现在我们根本就没有对它进行分组,只是按天导出,这为滚动2年提供了大约6千万行(它比示例更复杂,因为它也按项目和客户分开) 。然后将其导入我们的需求计划软件,该软件具有每周和每月模型。在白天将它们转储到正确的桶中没有问题。
但是,由于遇到一些时间限制,我想减少这约6,000万行。但它仍然必须准确地处理数据导入的每周和每月模型。
我如何以这种方式分组?
Example Data set
+------------+------------+
| date | sales |
+------------+------------+
| 2014-06-22 | 100 |
| 2014-06-23 | 200 |
| 2014-06-24 | 300 |
| 2014-06-25 | 150 |
| 2014-06-26 | 170 |
| 2014-06-27 | 210 |
| 2014-06-28 | 220 |
| 2014-06-29 | 120 |
| 2014-06-30 | 110 |
| 2014-07-01 | 190 |
| 2014-07-02 | 210 |
| 2014-07-03 | 100 |
| 2014-07-04 | 140 |
| 2014-07-05 | 150 |
| 2014-07-06 | 130 |
| 2014-07-07 | 420 |
| 2014-07-08 | 310 |
| 2014-07-09 | 290 |
| 2014-07-10 | 180 |
| 2014-07-11 | 140 |
| 2014-07-12 | 210 |
+------------+------------+
Expected Result:
+------------+------------+
| date | sum(sales) |
+------------+------------+
| 2014-06-22 | 1350 | 7 days in group
| 2014-06-29 | 230 | 2 days in group
| 2014-07-01 | 790 | 5 days in group
| 2014-07-06 | 1680 | 7 days in group
+------------+------------+
编辑:
我们提出了一个有效的解决方案。如果需要,可以随意改进它。
SELECT DATE(IF(
MONTH(DATE_SUB(`date`, INTERVAL DAYOFWEEK(`date`) - 1 DAY)) = MONTH(`date`)
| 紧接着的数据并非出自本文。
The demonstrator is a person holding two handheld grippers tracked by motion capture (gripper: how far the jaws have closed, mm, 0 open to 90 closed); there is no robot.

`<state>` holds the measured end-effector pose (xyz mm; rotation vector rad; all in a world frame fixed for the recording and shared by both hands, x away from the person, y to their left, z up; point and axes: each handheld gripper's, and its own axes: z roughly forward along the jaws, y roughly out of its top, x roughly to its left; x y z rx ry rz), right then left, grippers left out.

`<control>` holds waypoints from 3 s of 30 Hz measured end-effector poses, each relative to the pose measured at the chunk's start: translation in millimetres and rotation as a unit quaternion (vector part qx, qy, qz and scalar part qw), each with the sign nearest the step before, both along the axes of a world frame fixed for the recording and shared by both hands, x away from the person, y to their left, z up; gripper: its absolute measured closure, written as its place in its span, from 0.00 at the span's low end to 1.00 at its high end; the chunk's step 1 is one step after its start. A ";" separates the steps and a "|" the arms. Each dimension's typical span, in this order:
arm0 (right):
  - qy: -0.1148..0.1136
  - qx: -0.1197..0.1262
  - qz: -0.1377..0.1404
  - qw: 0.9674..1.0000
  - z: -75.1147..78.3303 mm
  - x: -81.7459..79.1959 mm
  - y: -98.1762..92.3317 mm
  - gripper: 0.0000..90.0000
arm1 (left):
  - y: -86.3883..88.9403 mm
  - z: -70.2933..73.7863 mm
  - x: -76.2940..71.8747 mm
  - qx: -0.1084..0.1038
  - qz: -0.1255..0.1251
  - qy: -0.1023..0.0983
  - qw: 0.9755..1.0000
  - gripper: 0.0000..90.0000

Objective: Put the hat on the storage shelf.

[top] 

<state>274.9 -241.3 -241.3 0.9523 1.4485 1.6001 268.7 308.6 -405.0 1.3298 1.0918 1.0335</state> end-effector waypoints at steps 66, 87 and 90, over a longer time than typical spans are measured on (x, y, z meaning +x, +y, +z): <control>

, DATE_SUB(`date`, INTERVAL DAYOFWEEK(`date`) - 1 DAY)
, DATE_FORMAT(`date`,'%Y-%m-01')
)) AS datekey
, SUM(val) AS valsum
FROM tmp.testdata
GROUP BY IF(
MONTH(DATE_SUB(`date`, INTERVAL DAYOFWEEK(`date`) - 1 DAY)) = MONTH(`date`) -- If the closest previous Sunday from date falls within the same month as the date...
, DATE_SUB(`date`, INTERVAL DAYOFWEEK(`date`) - 1 DAY) -- ...use the date of the closest previous Sunday as the key...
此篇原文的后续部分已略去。